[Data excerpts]
■ ■ ■

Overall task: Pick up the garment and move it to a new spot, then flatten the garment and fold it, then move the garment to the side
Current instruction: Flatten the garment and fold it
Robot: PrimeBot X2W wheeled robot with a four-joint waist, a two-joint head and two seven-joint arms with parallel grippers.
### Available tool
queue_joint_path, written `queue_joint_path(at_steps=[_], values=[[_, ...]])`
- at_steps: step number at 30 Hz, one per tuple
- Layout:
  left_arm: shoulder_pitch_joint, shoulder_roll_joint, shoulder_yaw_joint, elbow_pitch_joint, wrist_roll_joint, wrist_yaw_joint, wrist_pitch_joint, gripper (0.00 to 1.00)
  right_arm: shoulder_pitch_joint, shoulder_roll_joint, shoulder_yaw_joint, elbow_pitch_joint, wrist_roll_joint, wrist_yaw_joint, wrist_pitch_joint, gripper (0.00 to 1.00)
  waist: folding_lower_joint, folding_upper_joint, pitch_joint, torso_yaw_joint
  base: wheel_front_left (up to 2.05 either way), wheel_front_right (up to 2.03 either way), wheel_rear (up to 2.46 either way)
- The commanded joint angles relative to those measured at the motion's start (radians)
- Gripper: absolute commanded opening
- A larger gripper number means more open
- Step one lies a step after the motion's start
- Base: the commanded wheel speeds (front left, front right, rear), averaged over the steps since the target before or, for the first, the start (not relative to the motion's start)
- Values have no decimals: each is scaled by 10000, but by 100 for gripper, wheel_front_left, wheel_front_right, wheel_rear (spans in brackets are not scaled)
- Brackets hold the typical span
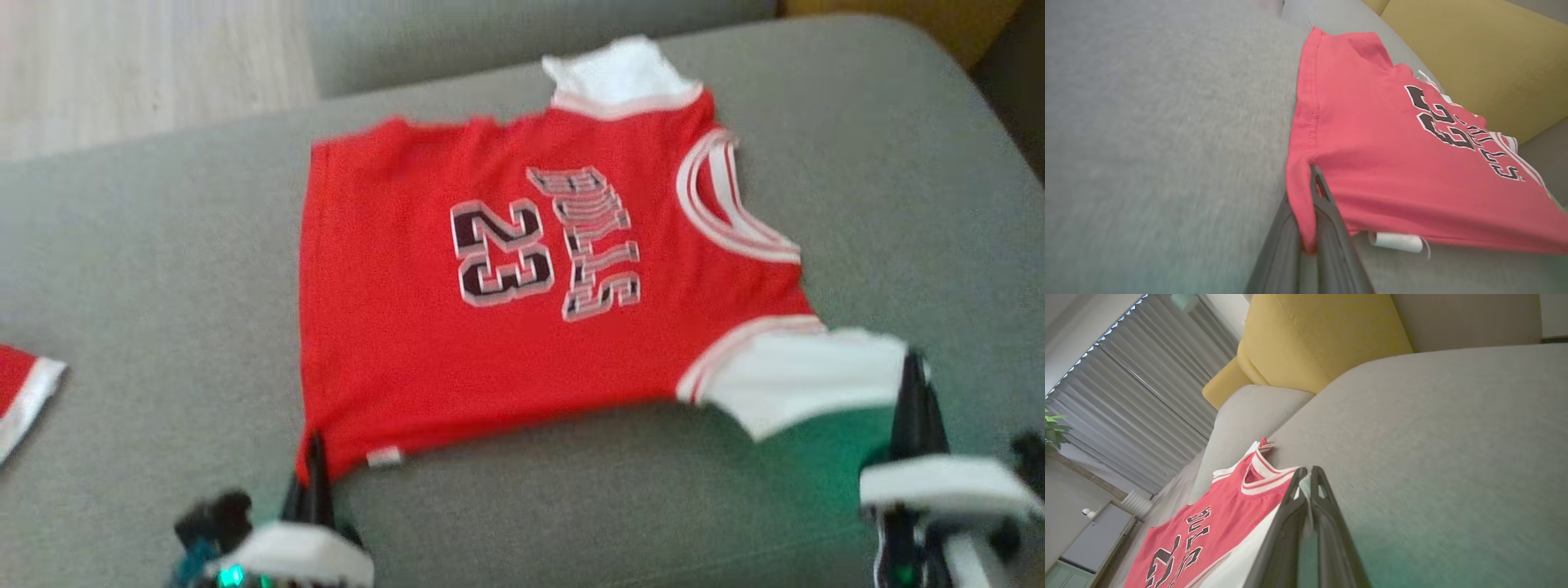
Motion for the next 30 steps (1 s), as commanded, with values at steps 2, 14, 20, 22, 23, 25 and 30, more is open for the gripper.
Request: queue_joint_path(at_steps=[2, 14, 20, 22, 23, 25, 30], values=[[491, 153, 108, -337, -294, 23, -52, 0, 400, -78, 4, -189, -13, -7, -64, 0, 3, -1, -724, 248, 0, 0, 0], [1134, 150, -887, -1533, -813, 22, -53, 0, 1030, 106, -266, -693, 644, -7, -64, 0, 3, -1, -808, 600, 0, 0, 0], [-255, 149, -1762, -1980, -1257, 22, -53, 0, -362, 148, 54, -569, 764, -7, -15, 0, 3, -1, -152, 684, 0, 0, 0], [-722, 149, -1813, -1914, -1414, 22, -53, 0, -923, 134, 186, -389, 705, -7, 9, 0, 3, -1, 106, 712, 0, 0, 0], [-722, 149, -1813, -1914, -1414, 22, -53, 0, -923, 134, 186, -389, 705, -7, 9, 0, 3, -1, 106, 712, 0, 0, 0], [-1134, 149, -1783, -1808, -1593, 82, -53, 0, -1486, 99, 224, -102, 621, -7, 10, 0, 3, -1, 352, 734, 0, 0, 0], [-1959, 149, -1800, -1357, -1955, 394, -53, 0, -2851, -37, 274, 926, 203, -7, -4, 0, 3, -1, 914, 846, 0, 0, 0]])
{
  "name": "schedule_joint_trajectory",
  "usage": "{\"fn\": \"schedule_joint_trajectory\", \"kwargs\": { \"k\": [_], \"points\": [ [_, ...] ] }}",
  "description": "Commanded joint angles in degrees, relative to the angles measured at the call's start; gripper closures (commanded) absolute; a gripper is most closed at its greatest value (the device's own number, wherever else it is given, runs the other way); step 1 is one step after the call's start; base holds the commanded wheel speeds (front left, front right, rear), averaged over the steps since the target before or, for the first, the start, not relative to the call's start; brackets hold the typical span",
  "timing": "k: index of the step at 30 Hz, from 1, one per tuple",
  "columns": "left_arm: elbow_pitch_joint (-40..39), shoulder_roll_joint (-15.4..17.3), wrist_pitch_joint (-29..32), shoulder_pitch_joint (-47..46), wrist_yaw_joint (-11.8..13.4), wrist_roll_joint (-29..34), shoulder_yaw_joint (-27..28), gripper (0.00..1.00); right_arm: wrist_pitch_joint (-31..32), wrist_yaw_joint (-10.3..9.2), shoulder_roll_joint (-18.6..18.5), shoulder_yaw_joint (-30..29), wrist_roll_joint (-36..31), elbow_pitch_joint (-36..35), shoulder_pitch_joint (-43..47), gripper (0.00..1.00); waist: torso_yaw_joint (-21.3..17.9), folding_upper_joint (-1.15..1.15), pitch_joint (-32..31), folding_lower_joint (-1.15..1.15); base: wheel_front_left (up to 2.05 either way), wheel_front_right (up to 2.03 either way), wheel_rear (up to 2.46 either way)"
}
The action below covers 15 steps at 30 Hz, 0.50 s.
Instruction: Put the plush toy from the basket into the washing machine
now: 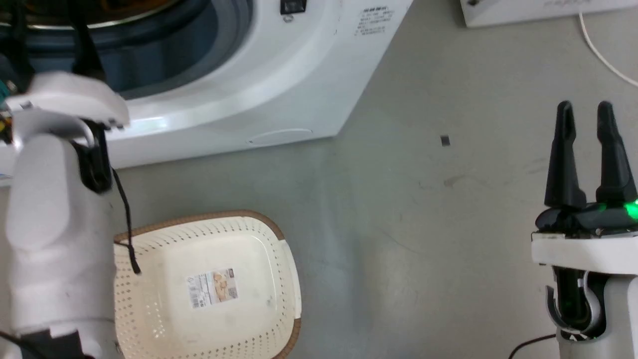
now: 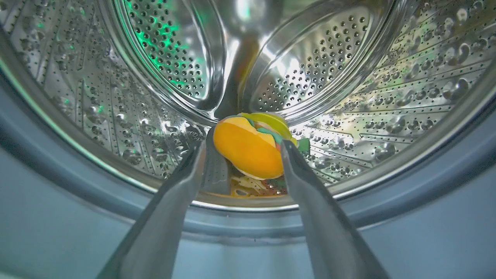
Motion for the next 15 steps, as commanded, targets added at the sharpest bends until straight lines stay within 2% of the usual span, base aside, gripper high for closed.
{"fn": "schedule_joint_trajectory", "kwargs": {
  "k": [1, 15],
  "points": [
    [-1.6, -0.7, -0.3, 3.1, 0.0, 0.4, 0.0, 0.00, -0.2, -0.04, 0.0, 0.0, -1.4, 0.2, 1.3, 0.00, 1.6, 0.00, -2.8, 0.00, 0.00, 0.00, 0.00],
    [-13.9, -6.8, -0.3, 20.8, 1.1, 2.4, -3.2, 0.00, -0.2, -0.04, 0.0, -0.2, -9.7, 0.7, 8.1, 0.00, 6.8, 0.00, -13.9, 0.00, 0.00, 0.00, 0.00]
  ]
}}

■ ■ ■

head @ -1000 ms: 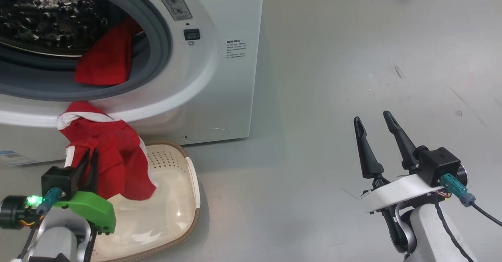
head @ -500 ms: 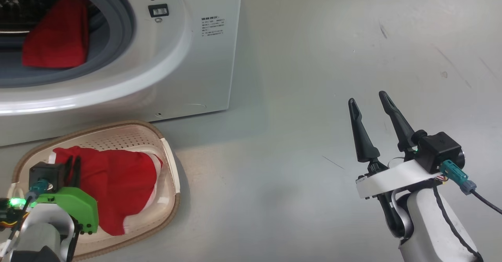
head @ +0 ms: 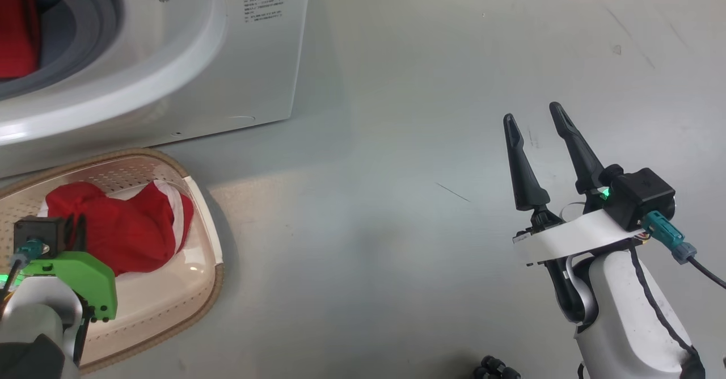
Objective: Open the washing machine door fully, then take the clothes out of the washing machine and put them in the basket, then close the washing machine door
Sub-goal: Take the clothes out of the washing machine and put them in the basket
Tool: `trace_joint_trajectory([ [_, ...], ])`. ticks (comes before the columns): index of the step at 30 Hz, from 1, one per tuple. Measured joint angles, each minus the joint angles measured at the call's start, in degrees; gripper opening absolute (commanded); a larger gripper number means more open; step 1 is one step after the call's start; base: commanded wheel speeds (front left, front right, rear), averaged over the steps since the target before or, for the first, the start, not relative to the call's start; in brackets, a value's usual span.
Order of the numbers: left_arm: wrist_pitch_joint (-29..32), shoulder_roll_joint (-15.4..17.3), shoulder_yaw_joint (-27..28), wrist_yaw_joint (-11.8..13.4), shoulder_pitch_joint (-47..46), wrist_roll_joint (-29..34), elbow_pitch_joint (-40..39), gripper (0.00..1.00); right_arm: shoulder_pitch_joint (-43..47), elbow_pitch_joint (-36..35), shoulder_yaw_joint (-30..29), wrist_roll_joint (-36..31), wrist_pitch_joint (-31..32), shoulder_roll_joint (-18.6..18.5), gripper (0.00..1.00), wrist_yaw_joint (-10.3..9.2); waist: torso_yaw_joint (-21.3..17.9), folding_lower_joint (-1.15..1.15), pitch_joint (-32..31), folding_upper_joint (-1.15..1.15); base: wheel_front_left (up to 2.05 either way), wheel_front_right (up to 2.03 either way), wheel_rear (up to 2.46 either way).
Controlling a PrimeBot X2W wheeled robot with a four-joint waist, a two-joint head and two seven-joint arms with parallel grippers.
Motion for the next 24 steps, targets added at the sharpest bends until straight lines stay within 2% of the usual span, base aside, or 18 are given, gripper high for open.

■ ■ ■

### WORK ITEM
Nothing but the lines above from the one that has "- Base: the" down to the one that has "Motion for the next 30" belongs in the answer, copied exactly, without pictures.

### ANSWER
- Base: the commanded wheel speeds (front left, front right, rear), averaged over the steps since the target before or, for the first, the start (not relative to the motion's start)
- Values have no decimals: each is scaled by 10000, but by 100 for gripper, wheel_front_left, wheel_front_right, wheel_rear (spans in brackets are not scaled)
- Brackets hold the typical span
Motion for the next 30 steps (1 s), as commanded, with values at steps 2, 14, 20, 22, 23, 25 and 30, more is open for the gripper.

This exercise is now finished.